Write out the records that follow exactly. Do not include pictures.

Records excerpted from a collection
▬▬▬

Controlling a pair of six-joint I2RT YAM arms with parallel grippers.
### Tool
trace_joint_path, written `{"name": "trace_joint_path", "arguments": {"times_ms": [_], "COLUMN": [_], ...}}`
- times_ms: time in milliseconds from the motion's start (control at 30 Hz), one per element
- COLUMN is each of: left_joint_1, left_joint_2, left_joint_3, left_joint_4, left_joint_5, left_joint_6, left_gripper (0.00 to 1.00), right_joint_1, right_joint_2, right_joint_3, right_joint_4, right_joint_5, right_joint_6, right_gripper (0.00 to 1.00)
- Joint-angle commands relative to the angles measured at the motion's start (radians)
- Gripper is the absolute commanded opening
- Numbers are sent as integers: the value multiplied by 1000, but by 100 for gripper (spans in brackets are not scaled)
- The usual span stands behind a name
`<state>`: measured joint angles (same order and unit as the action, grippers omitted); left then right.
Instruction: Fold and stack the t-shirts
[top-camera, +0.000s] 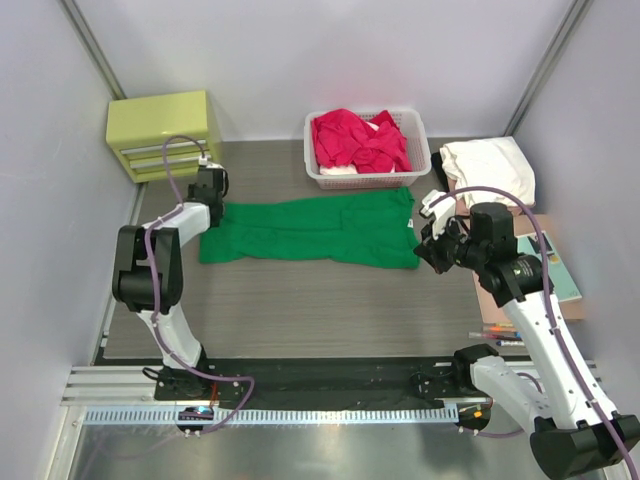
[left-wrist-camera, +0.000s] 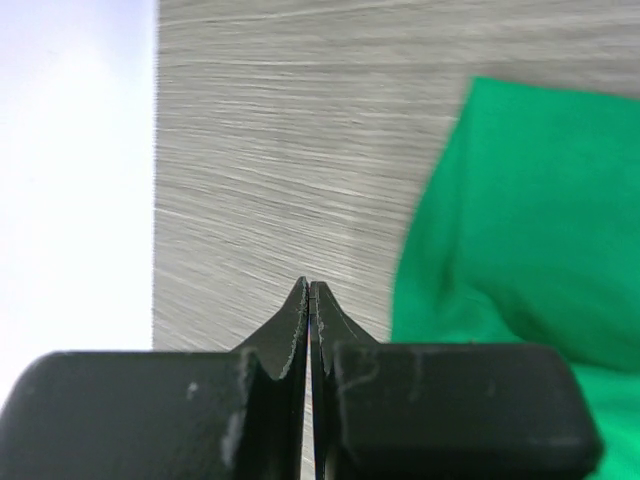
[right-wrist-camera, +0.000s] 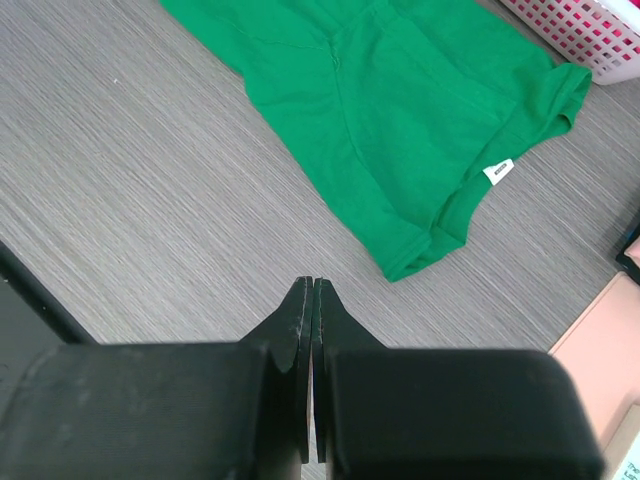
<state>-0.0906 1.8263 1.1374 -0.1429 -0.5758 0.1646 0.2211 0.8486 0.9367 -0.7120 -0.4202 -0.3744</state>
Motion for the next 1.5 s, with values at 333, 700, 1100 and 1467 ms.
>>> {"name": "trace_joint_path", "arguments": {"times_ms": [333,700,1100,1467], "left_joint_1": [69,66,71,86], "left_joint_2": [-245,-111,-12,123], "left_joint_3": [7,104,130,173], "left_joint_4": [-234,-327,-284,-205], "left_joint_5": [853,881,599,403], "left_joint_6": [-71,-80,-51,-27], "left_gripper": [0,0,0,0], "right_joint_1": [-14,-17,-28,-37], "right_joint_2": [-37,-46,-54,-72], "right_joint_3": [-39,-47,-62,-67], "right_joint_4": [52,57,60,46], "right_joint_5": [-31,-38,-71,-94], "right_joint_6": [22,26,34,35], "right_gripper": [1,1,1,1]}}
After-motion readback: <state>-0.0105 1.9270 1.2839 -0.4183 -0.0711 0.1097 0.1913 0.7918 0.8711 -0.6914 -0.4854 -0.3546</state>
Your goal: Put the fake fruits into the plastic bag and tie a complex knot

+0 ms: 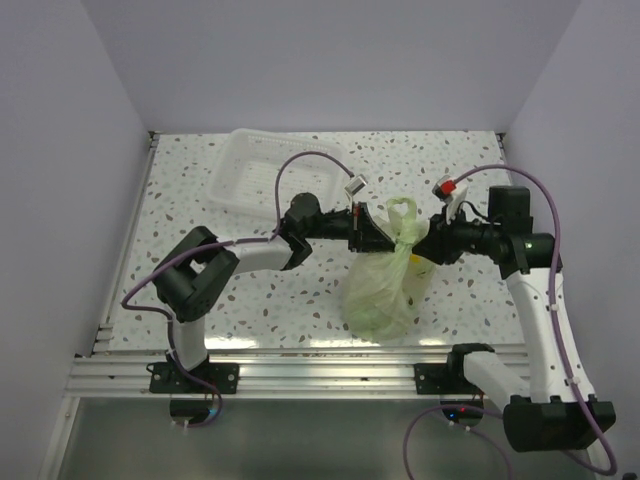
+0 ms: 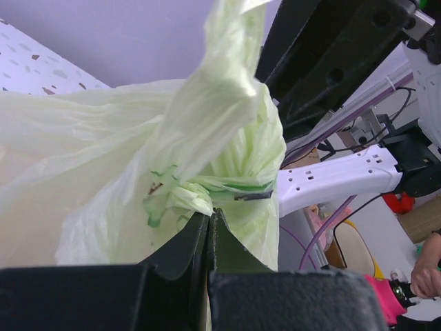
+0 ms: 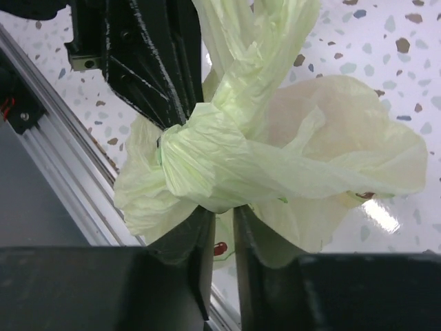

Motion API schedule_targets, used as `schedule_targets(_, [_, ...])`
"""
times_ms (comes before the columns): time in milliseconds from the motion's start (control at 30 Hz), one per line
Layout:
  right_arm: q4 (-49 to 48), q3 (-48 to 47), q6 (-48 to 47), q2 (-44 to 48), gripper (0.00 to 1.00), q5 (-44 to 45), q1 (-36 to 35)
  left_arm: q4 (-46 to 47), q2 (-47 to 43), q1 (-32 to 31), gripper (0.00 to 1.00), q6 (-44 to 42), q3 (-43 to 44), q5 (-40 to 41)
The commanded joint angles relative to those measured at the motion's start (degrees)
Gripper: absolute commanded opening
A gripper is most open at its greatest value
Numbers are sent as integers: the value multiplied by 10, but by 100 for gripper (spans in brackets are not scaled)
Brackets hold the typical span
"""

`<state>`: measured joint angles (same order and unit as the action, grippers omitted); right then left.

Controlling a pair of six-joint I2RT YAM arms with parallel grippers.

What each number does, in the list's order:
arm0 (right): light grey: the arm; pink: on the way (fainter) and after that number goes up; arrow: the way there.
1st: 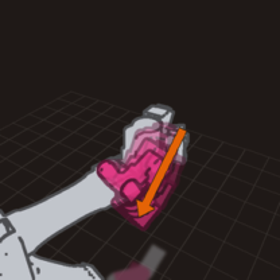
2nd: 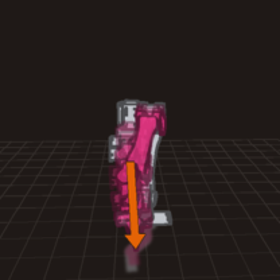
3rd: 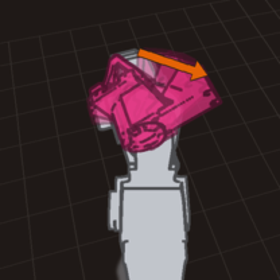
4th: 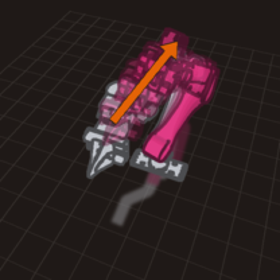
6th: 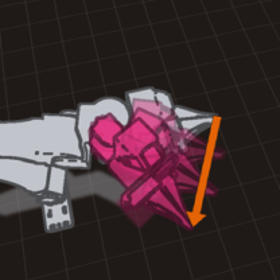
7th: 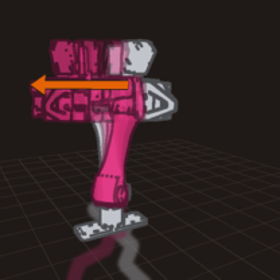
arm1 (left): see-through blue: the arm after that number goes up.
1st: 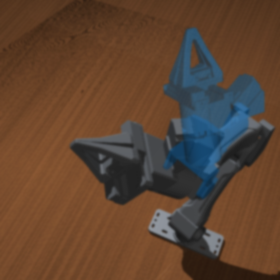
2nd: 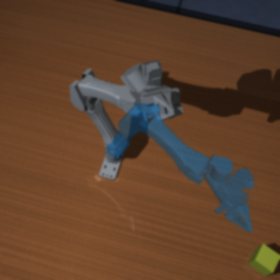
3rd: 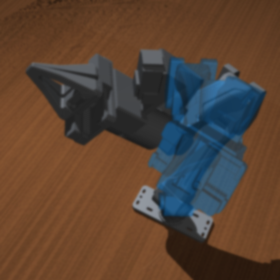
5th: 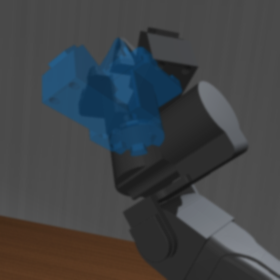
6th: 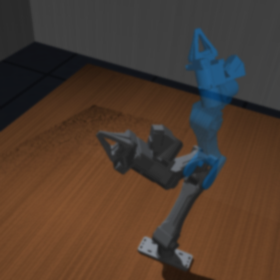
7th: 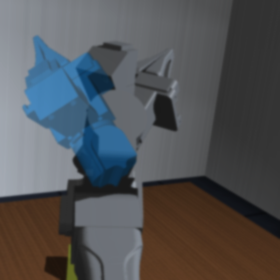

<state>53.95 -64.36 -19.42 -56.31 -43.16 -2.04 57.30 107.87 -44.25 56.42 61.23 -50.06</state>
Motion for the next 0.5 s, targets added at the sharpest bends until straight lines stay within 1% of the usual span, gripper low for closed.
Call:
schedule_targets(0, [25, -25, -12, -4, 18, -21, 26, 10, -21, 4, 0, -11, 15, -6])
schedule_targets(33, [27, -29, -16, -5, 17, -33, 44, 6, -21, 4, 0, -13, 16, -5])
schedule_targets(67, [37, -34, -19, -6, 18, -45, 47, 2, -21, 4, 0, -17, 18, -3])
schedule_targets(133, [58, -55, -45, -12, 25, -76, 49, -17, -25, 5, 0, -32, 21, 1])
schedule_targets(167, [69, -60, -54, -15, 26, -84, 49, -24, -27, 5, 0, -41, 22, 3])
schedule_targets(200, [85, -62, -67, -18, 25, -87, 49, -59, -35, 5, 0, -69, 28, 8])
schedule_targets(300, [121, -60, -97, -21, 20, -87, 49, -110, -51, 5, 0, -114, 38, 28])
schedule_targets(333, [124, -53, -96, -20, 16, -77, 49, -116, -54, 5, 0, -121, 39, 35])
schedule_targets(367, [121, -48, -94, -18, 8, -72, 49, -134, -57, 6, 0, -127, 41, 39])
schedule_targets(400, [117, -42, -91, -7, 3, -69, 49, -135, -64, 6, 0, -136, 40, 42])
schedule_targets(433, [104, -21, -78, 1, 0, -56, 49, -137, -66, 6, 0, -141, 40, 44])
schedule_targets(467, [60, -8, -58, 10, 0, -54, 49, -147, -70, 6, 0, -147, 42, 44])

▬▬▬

PROBLEM SOLUTION
Controlling a pair of six-joint I2RT YAM arms with parallel grippers.
### Tool
trace_joint_path, written `{"name": "trace_joint_path", "arguments": {"times_ms": [_], "COLUMN": [_], ...}}`
- times_ms: time in milliseconds from the motion's start (control at 30 Hz), one per element
- COLUMN is each of: left_joint_1, left_joint_2, left_joint_3, left_joint_4, left_joint_5, left_joint_6, left_gripper (0.00 to 1.00), right_joint_1, right_joint_2, right_joint_3, right_joint_4, right_joint_5, right_joint_6, right_gripper (0.00 to 1.00)
- Joint-angle commands relative to the angles measured at the motion's start (radians)
- Gripper is the absolute commanded opening
- Numbers are sent as integers: the value multiplied by 1000, but by 100 for gripper (spans in brackets are not scaled)
- The usual span stands behind a name
`<state>`: measured joint angles (same order and unit as the action, grippers omitted); left then right.
Instruction: Fold and stack the t-shirts
[top-camera, +0.000s] 
[left-wrist-camera, +0.000s] 
[right-wrist-camera, +0.000s] 
<state>-0.0906 1.8263 1.1374 -0.1429 -0.5758 0.1646 0.2211 0.8486 0.9367 -0.7120 -0.4202 -0.3744</state>
Motion for the next 1.5 s, with values at 333, 700, 1100 and 1467 ms.
>>> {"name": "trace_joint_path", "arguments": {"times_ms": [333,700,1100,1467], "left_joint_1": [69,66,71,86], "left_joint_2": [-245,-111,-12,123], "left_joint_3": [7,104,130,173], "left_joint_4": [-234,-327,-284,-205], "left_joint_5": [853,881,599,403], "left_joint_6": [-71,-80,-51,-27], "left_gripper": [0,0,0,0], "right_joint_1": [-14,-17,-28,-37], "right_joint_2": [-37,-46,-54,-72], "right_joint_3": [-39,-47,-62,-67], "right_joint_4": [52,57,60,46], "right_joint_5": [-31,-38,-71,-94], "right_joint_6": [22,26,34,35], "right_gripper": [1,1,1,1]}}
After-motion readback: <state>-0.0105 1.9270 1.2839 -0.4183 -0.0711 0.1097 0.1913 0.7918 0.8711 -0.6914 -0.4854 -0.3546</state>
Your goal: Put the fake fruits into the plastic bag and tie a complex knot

+0 ms: 
+0 ms: 
+0 ms: 

Motion API schedule_targets, used as `schedule_targets(_, [_, ...])`
"""
times_ms (comes before the columns): time in milliseconds from the motion's start (control at 30 Hz), one per line
Layout:
  right_arm: q4 (-49 to 48), q3 (-48 to 47), q6 (-48 to 47), q2 (-44 to 48), gripper (0.00 to 1.00), q5 (-44 to 45), q1 (-36 to 35)
  left_arm: q4 (-46 to 47), q2 (-47 to 43), q1 (-32 to 31), gripper (0.00 to 1.00), q6 (-44 to 42), q3 (-43 to 44), q5 (-40 to 41)
The commanded joint angles relative to those measured at the motion's start (degrees)
Gripper: absolute commanded opening
A gripper is most open at its greatest value
Numbers are sent as integers: the value multiplied by 10, but by 100 for gripper (spans in brackets are not scaled)
Brackets hold the typical span
"""

`<state>`: measured joint angles (same order and unit as the action, grippers omitted); right then left.

Controlling a pair of six-joint I2RT YAM arms with parallel grippers.

What each number does, in the list's order:
arm0 (right): light grey: the arm; pink: on the way (fainter) and after that number goes up; arrow: the way there.
1st: 
2nd: 
3rd: 
4th: 
6th: 
7th: 
arm1 (left): see-through blue: the arm after that number goes up.
1st: 
2nd: 
3rd: 
5th: 
6th: 
7th: 

<state>53.95 -64.36 -19.42 -56.31 -43.16 -2.04 57.30 107.87 -44.25 56.42 61.23 -50.06</state>
Motion for the next 0.5 s, targets added at the sharpest bends until straight lines stay within 1% of the usual span, gripper low for closed.
Call:
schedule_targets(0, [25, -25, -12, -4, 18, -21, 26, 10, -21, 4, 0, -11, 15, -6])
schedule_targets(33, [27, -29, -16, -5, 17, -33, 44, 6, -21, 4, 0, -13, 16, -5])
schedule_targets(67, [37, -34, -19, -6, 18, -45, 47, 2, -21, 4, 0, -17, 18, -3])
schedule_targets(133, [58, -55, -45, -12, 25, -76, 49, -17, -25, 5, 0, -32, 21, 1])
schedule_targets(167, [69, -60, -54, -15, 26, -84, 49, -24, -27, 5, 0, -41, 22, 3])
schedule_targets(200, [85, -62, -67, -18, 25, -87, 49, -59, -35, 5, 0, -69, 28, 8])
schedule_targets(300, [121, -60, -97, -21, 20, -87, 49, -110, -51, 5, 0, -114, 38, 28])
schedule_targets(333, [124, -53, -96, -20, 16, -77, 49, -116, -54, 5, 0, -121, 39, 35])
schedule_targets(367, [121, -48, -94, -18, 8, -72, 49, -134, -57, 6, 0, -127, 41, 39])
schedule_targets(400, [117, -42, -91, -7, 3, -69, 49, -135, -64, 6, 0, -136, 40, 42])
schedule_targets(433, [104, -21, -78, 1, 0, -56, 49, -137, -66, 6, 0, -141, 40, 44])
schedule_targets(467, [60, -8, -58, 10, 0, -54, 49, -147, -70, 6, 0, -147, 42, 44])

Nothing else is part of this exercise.